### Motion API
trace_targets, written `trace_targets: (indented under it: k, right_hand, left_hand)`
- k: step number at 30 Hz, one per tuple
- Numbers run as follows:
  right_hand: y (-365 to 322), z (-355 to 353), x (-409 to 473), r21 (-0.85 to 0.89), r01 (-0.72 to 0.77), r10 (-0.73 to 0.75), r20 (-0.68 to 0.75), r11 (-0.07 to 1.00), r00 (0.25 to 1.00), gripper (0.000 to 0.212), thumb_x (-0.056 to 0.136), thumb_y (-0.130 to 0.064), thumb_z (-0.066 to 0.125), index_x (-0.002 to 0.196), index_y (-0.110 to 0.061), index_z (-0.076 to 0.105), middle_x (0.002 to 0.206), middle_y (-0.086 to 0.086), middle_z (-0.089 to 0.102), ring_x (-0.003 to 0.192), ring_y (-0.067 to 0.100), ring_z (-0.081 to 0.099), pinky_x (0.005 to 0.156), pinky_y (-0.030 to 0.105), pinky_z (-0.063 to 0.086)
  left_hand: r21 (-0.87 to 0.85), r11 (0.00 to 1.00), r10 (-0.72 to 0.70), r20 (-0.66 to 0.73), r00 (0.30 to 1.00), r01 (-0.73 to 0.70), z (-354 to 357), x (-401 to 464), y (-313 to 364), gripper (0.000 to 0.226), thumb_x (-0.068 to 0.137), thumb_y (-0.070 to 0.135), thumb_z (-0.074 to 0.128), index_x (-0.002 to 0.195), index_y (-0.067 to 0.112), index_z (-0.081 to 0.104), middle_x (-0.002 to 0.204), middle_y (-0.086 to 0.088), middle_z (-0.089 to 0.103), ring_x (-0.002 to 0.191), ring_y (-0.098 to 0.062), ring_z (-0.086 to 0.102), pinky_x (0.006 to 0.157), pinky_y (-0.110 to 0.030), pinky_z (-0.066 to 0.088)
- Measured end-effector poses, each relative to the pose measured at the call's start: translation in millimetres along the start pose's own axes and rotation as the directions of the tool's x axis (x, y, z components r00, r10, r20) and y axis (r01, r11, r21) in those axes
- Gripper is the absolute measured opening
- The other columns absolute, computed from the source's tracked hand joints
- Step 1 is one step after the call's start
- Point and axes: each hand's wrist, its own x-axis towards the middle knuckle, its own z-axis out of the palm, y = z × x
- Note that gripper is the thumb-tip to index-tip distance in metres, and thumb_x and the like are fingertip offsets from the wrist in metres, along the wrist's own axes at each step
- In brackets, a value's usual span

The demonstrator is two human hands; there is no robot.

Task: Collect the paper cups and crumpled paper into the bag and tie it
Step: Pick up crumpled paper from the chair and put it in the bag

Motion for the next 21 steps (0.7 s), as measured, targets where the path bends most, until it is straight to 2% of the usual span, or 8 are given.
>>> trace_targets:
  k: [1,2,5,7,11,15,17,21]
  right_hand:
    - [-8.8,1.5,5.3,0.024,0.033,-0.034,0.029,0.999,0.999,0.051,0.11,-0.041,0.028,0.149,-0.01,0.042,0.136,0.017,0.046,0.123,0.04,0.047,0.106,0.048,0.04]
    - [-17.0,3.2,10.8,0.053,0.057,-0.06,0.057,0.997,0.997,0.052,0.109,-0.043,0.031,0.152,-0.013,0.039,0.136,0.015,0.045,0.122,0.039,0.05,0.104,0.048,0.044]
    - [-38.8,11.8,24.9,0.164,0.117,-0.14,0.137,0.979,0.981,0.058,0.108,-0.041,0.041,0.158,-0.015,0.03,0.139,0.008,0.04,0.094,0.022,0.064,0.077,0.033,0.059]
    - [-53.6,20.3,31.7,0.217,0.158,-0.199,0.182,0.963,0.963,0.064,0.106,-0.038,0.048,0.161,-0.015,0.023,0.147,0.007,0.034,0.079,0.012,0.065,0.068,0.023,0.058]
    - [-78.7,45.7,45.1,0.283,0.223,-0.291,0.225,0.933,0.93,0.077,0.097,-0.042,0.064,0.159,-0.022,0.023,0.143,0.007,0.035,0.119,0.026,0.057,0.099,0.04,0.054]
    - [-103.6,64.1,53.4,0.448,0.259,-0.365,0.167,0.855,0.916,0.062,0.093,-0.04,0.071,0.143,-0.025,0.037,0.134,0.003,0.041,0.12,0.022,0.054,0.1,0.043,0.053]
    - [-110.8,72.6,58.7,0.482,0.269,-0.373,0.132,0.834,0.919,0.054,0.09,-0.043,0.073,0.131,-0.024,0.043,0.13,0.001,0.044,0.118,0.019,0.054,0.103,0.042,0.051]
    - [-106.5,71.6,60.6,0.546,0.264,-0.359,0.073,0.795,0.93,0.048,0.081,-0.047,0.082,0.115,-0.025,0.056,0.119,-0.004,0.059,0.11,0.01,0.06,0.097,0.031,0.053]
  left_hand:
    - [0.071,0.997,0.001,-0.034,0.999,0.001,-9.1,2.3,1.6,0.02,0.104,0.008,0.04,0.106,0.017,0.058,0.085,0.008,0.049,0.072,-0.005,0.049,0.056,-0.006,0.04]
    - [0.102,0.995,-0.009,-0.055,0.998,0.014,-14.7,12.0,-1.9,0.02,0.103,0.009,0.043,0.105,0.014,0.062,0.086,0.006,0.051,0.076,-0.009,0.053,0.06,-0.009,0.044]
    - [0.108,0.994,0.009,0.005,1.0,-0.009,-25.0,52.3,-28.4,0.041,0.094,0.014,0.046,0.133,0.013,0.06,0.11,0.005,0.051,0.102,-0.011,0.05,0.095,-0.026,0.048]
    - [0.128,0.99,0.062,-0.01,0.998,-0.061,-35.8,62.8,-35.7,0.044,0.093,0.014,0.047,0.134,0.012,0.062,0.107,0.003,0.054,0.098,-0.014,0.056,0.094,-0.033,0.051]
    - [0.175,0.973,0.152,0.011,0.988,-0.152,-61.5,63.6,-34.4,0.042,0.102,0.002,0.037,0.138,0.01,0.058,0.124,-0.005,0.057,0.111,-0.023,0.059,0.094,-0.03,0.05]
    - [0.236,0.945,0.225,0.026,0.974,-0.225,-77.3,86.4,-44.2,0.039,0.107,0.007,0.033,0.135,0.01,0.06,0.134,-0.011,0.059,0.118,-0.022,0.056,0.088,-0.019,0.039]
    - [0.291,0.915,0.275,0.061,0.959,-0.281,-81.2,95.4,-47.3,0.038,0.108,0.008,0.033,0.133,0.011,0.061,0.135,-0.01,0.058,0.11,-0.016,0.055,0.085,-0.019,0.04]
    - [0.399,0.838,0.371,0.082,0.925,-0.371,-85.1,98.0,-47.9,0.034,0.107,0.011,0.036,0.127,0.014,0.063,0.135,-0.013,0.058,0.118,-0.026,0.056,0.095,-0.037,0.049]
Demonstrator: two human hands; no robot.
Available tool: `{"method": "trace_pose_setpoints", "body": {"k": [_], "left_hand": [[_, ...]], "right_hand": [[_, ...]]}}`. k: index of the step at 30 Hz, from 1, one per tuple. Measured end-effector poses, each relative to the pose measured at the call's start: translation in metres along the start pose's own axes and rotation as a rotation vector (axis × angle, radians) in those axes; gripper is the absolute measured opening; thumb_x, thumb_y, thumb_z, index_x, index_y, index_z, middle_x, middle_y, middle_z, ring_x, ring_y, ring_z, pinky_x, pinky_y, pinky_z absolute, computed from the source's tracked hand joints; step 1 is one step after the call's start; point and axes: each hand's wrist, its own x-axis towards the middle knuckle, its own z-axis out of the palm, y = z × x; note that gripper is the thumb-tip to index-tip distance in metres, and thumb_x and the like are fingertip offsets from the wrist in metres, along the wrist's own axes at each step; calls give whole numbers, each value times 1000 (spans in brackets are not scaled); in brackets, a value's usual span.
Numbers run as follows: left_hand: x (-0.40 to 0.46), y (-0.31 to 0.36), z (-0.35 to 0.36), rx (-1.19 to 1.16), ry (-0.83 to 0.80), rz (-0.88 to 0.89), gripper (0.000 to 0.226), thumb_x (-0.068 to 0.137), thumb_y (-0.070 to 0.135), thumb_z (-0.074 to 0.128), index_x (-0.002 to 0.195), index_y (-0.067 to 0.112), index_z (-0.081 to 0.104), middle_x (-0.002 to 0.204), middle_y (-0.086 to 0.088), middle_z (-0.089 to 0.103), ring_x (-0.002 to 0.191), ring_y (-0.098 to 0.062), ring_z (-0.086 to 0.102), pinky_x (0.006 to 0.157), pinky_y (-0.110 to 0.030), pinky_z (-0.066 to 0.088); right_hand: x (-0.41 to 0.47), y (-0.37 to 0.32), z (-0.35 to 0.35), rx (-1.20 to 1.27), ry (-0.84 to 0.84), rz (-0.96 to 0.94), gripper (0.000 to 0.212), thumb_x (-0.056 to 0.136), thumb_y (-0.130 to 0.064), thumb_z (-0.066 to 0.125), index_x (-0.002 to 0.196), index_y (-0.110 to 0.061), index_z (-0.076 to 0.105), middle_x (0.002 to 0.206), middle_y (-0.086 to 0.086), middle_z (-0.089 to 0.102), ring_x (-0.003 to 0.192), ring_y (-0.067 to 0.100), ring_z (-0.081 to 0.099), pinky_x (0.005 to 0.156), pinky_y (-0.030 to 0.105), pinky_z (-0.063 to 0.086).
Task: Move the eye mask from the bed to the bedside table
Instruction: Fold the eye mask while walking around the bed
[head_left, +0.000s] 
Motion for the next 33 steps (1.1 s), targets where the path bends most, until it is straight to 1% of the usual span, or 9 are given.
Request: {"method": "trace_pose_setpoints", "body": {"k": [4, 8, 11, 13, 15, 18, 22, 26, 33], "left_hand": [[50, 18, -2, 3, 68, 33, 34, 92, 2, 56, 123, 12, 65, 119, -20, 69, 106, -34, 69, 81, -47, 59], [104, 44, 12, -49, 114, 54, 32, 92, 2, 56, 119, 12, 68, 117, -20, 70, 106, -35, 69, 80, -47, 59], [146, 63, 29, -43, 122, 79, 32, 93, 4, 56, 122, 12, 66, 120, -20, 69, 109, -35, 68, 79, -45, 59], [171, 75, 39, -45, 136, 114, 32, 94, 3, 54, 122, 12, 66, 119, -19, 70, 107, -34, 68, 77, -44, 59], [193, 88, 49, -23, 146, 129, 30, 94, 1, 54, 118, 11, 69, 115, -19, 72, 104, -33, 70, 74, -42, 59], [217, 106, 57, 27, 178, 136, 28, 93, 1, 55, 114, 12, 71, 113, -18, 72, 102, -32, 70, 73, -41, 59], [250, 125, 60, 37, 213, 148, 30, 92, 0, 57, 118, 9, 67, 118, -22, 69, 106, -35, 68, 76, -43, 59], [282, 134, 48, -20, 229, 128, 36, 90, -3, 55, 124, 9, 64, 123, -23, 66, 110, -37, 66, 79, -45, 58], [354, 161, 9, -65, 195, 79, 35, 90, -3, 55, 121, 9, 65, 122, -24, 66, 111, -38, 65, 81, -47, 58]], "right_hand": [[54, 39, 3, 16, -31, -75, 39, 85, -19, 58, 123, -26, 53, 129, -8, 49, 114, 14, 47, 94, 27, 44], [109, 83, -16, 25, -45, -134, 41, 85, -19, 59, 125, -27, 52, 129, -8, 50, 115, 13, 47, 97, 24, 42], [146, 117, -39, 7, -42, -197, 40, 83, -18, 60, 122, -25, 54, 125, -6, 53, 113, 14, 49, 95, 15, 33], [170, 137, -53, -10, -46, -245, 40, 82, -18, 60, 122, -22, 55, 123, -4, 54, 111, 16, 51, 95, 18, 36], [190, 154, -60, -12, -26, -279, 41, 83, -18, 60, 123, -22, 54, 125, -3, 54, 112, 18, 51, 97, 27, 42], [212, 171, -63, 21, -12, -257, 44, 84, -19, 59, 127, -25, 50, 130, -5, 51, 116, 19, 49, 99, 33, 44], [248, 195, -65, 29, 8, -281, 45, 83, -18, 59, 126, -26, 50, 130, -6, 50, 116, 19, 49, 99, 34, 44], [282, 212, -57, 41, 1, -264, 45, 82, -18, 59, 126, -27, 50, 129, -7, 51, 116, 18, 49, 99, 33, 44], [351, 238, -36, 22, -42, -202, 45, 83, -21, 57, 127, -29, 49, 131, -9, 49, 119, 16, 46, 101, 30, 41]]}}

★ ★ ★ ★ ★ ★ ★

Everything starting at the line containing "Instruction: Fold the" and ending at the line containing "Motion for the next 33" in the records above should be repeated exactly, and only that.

• [The completed task]
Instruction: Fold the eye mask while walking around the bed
[head_left, +0.000s] 
Motion for the next 33 steps (1.1 s), targets where the path bends most, until it is straight to 1% of the usual span, or 9 are given.

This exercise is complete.